WHAT IS EXPECTED:
The lines to be copied are those below that contain "counter".

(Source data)
◆ ◆ ◆ ◆ ◆ ◆ ◆

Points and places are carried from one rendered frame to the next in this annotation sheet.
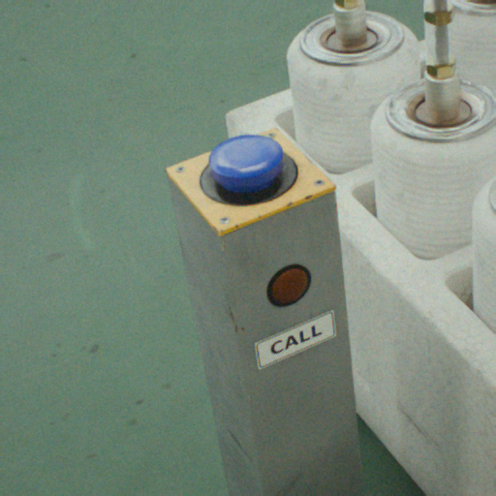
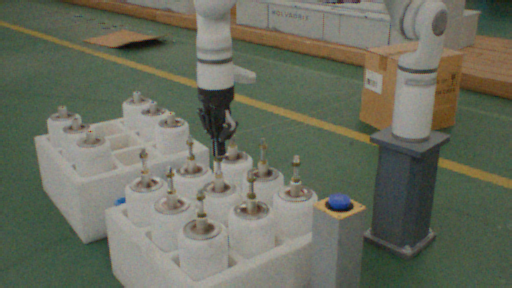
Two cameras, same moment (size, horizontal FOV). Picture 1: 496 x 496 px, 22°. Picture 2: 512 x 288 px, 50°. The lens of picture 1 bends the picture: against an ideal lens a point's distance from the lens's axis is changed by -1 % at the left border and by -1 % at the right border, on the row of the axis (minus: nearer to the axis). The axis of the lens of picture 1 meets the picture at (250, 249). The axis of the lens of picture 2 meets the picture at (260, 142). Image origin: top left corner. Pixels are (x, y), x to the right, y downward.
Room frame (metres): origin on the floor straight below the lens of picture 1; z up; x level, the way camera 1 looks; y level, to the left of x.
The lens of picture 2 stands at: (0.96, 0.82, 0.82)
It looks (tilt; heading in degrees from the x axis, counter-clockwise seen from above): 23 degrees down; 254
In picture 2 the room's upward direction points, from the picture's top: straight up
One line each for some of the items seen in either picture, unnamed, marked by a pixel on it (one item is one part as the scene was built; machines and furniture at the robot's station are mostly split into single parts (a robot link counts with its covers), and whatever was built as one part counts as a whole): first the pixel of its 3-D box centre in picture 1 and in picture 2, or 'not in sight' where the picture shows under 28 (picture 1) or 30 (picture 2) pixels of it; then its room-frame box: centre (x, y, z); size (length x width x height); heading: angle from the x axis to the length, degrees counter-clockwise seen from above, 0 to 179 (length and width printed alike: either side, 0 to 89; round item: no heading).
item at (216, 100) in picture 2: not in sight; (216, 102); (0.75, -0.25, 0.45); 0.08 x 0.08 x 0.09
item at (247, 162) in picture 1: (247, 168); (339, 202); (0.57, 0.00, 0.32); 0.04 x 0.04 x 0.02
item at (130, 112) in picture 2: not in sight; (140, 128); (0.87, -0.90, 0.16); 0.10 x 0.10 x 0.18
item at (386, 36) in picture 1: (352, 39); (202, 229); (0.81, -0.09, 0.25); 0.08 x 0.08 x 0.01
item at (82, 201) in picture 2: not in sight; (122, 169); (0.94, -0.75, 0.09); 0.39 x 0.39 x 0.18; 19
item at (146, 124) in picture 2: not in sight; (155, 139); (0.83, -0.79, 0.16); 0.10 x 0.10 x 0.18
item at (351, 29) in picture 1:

◆ ◆ ◆ ◆ ◆ ◆ ◆

EXERCISE ANSWER:
It looks (tilt; heading in degrees from the x axis, counter-clockwise seen from above): 23 degrees down; 254
One line each for some of the items seen in either picture, unnamed, marked by a pixel on it (one item is one part as the scene was built; machines and furniture at the robot's station are mostly split into single parts (a robot link counts with its covers), and whatever was built as one part counts as a whole): first the pixel of its 3-D box centre in picture 1 and in picture 2, or 'not in sight' where the picture shows under 28 (picture 1) or 30 (picture 2) pixels of it; then its room-frame box: centre (x, y, z); size (length x width x height); heading: angle from the x axis to the length, degrees counter-clockwise seen from above, 0 to 179 (length and width printed alike: either side, 0 to 89; round item: no heading).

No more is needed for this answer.